This exercise set has 9 problems, not including 3 example problems (2x, 5x, and 6x)
Email me at dun@stanford.edu with the subject:
padjo-2017 homework **sql-ex-3** **your_sunet_id**
With a Google Doc (attached or linked-to) in which each query has its own page.

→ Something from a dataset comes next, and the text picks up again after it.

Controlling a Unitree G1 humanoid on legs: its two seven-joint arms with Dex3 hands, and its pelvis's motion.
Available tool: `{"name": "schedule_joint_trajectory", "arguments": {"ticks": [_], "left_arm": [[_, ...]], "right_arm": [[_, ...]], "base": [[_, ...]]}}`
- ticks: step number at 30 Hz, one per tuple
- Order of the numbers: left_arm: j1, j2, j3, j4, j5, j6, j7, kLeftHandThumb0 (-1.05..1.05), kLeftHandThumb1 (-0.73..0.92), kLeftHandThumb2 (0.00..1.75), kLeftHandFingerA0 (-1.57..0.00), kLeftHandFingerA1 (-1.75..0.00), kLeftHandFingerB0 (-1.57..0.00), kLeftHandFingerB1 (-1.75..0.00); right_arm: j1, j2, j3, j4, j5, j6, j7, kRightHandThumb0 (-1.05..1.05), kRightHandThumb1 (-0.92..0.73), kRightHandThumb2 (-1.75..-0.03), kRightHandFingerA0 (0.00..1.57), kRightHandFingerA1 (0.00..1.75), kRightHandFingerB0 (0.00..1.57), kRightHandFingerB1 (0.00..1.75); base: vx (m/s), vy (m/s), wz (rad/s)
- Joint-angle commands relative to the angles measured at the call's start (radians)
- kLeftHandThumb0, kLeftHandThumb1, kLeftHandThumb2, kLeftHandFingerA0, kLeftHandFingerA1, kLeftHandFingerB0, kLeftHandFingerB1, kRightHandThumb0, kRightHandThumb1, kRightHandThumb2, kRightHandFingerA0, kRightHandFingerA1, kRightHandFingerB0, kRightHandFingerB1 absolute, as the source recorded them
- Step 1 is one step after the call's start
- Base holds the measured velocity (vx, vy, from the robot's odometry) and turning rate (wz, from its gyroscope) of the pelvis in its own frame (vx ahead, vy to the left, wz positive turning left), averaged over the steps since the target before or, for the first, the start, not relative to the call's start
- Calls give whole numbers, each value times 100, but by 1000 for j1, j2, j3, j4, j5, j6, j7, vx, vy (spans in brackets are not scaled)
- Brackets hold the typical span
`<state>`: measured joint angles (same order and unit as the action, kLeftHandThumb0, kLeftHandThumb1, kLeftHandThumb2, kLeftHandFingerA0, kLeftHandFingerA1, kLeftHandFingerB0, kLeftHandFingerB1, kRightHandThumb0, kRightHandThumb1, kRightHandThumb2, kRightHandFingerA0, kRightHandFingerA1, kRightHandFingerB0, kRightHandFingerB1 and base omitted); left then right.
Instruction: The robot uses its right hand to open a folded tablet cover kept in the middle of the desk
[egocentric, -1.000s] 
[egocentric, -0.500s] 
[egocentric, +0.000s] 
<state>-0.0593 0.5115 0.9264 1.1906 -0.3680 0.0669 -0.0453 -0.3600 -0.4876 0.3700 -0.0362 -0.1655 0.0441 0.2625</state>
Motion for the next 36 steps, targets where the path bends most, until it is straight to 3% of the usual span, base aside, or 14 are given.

The file to use, as before, is this (zipped) SQLite file of SFPD incidents from 2012 through 2016:
http://stash.padjo.org/data/sfpd-incidents-2012-2016.sqlite.zip
Unlike the previous set of exercises, which practiced using the COUNT aggregation function to provide a single result value (i.e. the row count of the result set), these exercises use aggregation with the GROUP BY clause.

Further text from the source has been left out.